Se les prepara para la vida. Se les enseña cómo son las relaciones sexuales, cómo se lleva a cabo el acto sexual. Se les dice que tienen que aprender que para la gente normal, el sexo es algo distinto a un juego placentero que cada uno practica cuando y con quien quiere: «en el mundo exterior llegaban a pelearse y a matar porque una determinada persona hubiera tenido sexo con otra. Y la razón de que el sexo significara tanto –mucho más, por ejemplo, que la danza o el tenis de mesa- estaba en que la gente del exterior era diferente a nosotros: a través del sexo, podían tener hijos. Por eso era tan importante para ellos la cuestión de quien lo hacía con quien».

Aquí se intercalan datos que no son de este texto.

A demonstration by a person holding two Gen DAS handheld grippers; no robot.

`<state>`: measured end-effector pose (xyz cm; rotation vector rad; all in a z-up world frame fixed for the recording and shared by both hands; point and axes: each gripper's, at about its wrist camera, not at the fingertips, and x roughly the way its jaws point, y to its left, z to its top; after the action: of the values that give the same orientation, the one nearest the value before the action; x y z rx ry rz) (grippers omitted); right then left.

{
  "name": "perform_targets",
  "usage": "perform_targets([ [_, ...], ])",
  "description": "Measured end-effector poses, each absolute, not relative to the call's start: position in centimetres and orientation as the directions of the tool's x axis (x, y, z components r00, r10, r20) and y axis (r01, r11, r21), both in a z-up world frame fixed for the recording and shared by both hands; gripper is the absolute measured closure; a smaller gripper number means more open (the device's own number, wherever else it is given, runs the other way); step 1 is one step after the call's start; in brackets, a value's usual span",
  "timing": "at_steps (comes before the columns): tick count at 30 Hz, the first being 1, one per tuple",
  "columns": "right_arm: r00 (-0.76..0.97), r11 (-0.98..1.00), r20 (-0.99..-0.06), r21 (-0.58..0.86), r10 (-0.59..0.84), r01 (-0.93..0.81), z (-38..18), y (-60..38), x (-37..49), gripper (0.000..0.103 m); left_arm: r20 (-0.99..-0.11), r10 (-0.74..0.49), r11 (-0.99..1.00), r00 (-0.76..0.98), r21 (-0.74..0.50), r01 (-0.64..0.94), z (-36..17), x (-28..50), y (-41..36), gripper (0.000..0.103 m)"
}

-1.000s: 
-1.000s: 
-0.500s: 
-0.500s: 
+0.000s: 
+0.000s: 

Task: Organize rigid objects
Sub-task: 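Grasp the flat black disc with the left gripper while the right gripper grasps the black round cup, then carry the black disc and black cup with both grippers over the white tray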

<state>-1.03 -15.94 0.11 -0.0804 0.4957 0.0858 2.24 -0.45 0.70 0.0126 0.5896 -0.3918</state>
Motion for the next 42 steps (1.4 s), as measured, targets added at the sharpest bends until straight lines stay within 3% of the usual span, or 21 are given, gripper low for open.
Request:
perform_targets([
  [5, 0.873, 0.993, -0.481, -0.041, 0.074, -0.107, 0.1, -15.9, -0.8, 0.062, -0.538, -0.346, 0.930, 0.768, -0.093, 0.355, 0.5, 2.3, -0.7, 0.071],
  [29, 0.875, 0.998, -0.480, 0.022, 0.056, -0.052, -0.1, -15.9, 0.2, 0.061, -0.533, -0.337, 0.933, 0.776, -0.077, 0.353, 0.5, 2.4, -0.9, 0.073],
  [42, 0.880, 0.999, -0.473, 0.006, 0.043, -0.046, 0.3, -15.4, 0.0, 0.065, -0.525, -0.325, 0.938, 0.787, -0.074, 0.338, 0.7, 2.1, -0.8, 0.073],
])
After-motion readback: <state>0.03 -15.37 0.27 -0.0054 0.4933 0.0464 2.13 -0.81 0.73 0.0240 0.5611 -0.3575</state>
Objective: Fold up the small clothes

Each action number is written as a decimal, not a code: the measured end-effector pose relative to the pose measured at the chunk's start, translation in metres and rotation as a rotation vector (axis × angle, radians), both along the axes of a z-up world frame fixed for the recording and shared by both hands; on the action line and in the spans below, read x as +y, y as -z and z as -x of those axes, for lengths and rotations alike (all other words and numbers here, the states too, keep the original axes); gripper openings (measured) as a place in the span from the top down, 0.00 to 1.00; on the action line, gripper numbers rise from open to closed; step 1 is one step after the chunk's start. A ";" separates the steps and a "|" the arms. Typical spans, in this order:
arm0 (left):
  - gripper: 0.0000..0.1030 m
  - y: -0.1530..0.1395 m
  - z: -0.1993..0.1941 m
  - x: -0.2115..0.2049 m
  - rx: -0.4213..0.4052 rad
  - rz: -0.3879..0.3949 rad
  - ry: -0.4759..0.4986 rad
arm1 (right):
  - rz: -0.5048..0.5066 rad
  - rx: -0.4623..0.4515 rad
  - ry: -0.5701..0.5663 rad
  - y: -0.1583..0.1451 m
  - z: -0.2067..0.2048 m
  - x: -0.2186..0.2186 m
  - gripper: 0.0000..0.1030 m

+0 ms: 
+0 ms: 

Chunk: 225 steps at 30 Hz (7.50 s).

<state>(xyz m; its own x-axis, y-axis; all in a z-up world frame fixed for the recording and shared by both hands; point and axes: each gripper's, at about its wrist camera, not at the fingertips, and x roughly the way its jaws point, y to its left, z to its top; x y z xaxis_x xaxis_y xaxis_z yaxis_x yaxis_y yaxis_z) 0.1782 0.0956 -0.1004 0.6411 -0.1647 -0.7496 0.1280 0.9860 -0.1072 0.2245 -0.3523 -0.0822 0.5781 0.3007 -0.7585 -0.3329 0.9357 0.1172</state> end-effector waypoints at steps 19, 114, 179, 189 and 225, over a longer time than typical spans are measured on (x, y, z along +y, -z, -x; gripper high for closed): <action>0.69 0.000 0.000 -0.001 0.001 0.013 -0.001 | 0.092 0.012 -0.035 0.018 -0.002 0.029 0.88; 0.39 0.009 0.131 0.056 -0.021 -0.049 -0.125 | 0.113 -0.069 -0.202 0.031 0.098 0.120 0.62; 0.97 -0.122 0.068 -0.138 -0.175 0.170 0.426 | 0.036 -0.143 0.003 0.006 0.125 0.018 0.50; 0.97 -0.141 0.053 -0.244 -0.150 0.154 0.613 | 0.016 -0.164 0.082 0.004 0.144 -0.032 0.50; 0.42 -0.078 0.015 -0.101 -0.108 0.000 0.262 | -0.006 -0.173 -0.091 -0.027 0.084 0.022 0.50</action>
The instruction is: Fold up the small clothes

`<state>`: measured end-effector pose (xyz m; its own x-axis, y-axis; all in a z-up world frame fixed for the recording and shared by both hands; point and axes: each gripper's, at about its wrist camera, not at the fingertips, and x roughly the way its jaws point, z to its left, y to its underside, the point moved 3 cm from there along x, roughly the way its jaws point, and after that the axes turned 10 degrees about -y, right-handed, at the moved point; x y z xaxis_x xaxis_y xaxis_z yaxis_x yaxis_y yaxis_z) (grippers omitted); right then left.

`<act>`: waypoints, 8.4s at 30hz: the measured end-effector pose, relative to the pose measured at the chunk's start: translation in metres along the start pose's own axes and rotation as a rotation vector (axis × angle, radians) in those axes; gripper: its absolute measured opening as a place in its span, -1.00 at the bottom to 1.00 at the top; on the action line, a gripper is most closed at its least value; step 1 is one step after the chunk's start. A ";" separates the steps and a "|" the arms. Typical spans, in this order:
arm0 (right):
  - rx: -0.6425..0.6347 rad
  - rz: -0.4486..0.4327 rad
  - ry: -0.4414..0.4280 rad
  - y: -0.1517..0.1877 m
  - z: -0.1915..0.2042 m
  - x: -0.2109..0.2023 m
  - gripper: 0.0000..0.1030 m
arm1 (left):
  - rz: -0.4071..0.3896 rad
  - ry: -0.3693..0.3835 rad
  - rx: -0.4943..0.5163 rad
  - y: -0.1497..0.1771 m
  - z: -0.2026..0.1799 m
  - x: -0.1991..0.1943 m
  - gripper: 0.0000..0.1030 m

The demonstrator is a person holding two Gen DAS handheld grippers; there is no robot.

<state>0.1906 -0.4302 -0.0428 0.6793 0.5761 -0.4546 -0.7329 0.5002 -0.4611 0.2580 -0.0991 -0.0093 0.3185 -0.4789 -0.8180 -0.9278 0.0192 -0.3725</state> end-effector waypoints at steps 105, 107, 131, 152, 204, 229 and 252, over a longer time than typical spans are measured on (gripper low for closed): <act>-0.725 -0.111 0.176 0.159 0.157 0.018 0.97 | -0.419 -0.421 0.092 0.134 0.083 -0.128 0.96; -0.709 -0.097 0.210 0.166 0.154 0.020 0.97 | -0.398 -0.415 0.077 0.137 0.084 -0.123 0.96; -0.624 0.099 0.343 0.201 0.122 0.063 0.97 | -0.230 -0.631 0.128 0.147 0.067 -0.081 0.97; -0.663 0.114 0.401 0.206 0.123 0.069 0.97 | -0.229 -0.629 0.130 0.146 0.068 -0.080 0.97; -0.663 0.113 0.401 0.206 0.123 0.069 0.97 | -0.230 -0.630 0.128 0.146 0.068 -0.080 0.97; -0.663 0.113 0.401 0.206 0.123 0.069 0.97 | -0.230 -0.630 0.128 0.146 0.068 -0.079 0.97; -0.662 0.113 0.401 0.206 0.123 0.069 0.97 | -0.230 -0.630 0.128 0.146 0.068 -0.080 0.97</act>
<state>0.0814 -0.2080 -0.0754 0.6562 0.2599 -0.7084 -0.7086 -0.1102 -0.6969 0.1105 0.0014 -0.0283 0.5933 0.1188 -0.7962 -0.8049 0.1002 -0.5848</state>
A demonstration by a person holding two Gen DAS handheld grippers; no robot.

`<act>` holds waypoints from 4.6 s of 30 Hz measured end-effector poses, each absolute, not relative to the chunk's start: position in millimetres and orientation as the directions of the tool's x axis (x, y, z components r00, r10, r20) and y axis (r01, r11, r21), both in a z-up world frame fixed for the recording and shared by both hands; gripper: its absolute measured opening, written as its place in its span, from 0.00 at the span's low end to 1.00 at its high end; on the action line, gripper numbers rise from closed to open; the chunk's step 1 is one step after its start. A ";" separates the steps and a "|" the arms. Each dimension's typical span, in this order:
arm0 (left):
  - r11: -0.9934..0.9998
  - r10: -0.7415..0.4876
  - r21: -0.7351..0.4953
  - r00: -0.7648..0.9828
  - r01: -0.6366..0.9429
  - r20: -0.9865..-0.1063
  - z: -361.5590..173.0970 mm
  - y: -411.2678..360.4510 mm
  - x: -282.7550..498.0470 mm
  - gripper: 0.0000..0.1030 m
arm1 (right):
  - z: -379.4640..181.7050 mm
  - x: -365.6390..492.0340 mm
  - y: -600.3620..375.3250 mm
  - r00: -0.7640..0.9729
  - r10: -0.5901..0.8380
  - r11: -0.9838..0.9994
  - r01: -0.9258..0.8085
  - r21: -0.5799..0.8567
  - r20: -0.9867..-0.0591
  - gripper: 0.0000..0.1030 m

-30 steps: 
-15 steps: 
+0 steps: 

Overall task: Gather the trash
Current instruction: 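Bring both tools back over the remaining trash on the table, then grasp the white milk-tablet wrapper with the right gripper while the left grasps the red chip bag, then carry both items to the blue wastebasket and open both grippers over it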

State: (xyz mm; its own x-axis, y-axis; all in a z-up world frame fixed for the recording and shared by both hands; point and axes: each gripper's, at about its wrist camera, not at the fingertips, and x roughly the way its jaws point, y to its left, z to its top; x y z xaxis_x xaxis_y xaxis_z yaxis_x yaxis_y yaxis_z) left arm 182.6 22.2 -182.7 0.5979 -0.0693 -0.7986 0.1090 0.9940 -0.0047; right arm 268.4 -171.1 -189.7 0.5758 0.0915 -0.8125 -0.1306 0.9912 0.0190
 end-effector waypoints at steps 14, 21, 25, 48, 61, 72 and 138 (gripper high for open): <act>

En definitiva, el mundo es duro porque es meramente funcional y todo en el hombre clama por trascender la funcionalidad. El individuo puede jugar a tener relaciones sexuales o a crear obras de arte pero, al final, se trata de que haga aquello que se espera de él. Y nada más o, lo que es lo mismo, cualquier cosa que le entretenga siempre y cuando no entorpezca su función de donante; de ahí, por ejemplo, el horror que le inculcan a los niños al tabaco: un buen donante tiene que estar sano.

Necesidad de ser amado

El amor aparece, ligado al sexo, como una posible huida (realmente, sólo un “aplazamiento” del destino inexorable) a ese mundo cerrado, roto. Los personajes investigarán esa posibilidad de escapar de una vida sinespe nec metu, sin miedo ni esperanza, lúcida y resignada visión de una vida que «es una película de terror, y la mayoría de las veces la gente no quiere pensar en ello».

La literatura y la vida, al final, son lo mismo: los personajes y los lectores son gente, y prefieren no saber, apartan la mirada del destino al que les conduce una visión funcional, utilitaria, de la vida que se está imponiendo en este primer cuarto del tercer milenio.

Es cierto que hay aspectos utilitarios y funcionales en la vida. Pero no es menos cierto que en cada uno de nosotros late hondamente el anhelo de ser amado incondicionalmente, de ser querido siempre. El vigor del cuerpo está bien pero lo que anhelamos es saber que alguien no nos abandonará nunca. Pero eso no cabe en un mundo funcional. Hay ahí una tarea fascinante.